Israel’s 12-day war against Iran in 2025 and sanctions tied to the country’s nuclear program have added new dimensions to the current protests, compared with earlier waves of unrest. As in past episodes, authorities have restricted internet access.
“A different moment”
Pahlavi said factors that were missing in earlier protests are now converging. He pointed to signs of internal defections—including reported refusals to participate in repression—and to what he described as a changing international climate.
“In the past, Iranians appealed for support and were met with hesitation or silence. Today, there is growing recognition that this regime is irredeemable and has reached the end of the road,” he said.
“What makes this moment different is that the Islamic Republic is at its weakest point, and the Iranian people are on the streets not only because of economic misery or injustice, but because they are fed up with the entire system.”
He credited Trump’s renewed “maximum pressure” approach, arguing that sustained sanctions, without “lifelines,” squeeze the government and increase the political cost of repression.
Snapback sanctions, he said, matter “not because sanctions alone bring freedom—but because they deny this regime the oxygen it needs to survive.”
Competing visions for what comes next
Support demonstrations have also taken place outside Iran, with chants supporting Pahlavi heard in cities including New York, Toronto, and parts of New Zealand.
Hamidreza Azizi, an Iran expert at the German Institute for International and Security Affairs, told Newsweek on Friday that pro-monarchy slogans reflect a sense of nostalgia among some segments of society for the period before 1979.
“Many people, in one way or another, want a return to what they perceive as the glory and prosperity of the Shah’s era. For that reason, they view Reza Pahlavi as a continuation of his father’s legacy,” Azizi said.
But Azizi added that many others may view the pre-revolutionary era more positively than the Islamic Republic while still rejecting the monarchy—or seeing its return as unrealistic.

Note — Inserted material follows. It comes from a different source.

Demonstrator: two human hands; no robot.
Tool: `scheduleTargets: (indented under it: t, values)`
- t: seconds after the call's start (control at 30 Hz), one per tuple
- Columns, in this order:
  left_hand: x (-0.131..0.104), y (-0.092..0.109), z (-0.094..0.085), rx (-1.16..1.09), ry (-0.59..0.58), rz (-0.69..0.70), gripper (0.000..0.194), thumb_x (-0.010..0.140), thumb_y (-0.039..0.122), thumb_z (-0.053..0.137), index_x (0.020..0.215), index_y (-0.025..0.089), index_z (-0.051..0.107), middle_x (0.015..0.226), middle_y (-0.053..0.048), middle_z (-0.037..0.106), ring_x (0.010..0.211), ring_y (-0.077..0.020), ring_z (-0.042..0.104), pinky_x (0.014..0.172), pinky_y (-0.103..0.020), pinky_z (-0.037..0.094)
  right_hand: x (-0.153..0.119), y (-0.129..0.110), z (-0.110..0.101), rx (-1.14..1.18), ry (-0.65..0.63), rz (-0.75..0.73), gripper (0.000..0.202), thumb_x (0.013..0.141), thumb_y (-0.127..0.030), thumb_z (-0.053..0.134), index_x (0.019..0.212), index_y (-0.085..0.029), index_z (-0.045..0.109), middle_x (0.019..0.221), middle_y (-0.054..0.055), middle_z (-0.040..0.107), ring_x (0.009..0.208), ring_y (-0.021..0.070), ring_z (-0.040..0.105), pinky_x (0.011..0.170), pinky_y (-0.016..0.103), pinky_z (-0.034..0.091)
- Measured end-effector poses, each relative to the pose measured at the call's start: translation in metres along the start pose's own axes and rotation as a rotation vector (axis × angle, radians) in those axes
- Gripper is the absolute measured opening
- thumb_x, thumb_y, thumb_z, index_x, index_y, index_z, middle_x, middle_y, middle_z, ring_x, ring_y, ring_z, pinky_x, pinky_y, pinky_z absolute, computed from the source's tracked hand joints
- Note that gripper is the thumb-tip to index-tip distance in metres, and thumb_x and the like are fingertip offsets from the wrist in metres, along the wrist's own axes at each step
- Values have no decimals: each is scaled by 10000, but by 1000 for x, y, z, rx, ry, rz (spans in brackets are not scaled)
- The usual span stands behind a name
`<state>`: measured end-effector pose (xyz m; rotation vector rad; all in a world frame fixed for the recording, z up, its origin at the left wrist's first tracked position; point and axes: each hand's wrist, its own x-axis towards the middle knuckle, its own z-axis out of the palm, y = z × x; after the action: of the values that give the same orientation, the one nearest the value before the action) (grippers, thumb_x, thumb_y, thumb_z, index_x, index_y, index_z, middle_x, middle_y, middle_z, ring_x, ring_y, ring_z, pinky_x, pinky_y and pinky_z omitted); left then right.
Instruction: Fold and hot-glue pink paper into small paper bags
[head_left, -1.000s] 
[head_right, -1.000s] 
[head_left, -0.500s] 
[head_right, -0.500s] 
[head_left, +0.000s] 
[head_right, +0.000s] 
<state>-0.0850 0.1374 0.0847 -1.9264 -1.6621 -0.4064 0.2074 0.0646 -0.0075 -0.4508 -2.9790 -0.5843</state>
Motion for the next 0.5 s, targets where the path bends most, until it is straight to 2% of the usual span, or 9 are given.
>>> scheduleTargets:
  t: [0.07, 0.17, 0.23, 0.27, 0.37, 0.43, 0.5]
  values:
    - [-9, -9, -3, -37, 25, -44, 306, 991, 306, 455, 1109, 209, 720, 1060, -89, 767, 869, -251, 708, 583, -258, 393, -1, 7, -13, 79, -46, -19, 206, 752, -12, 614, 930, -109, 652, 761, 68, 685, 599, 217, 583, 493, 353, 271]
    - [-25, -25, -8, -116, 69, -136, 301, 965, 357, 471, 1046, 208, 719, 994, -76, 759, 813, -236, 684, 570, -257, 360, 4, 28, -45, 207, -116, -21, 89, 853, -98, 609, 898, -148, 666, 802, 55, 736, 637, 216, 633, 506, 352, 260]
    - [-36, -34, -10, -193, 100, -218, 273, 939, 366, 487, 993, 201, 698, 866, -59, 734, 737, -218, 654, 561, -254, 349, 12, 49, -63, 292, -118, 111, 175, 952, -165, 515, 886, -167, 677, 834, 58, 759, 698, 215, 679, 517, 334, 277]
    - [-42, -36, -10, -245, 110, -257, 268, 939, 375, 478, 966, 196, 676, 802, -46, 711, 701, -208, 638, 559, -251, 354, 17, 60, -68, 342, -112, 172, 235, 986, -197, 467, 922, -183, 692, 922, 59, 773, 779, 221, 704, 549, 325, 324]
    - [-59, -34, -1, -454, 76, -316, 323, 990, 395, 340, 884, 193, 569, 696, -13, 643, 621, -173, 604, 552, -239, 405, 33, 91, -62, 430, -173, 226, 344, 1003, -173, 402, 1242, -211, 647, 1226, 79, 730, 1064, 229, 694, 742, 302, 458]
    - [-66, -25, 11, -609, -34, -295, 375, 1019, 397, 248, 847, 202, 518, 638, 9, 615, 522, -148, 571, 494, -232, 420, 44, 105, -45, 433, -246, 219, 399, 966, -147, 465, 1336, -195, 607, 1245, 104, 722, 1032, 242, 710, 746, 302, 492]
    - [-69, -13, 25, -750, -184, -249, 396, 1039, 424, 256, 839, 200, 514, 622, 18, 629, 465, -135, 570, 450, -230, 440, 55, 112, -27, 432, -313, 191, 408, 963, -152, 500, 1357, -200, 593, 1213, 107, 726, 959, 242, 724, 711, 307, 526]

“While these slogans may help mobilize people and foster unity against the Islamic Republic in the short term, it is still unclear whether monarchism will emerge as the option people ultimately rally around going forward,” he said.
Pahlavi said he has positioned himself to help lead a transition to democracy by uniting a broad coalition—monarchists and republicans, secular and religious groups, activists and professionals, civilians and members of the armed forces.
He said Iran’s future must be decided through a free constitutional process followed by genuinely free elections. “I have been clear that I will remain entirely impartial in that process, so that Iranians can finally choose their system of governance freely,” he said.
Some Iranians, he noted, favor a constitutional monarchy, others a republic. “My responsibility is not to predetermine the outcome, but to guarantee the process,” he said.
He also pointed to the Iran Prosperity Project, led by the National Union for Democracy in Iran (NUFDI) and unveiled in Washington, D.C. in April 2025, which outlines a roadmap for economic recovery and reintegration into the global community.
Under the plan’s first phase, he said, the priority would be keeping the country functioning—securing essential services, restoring confidence, and maintaining basic governance—followed by a constitutional process and national elections.
“For the first time in 46 years, the demand is clear, vivid, and nationwide—an end to this criminal regime,” Pahlavi said.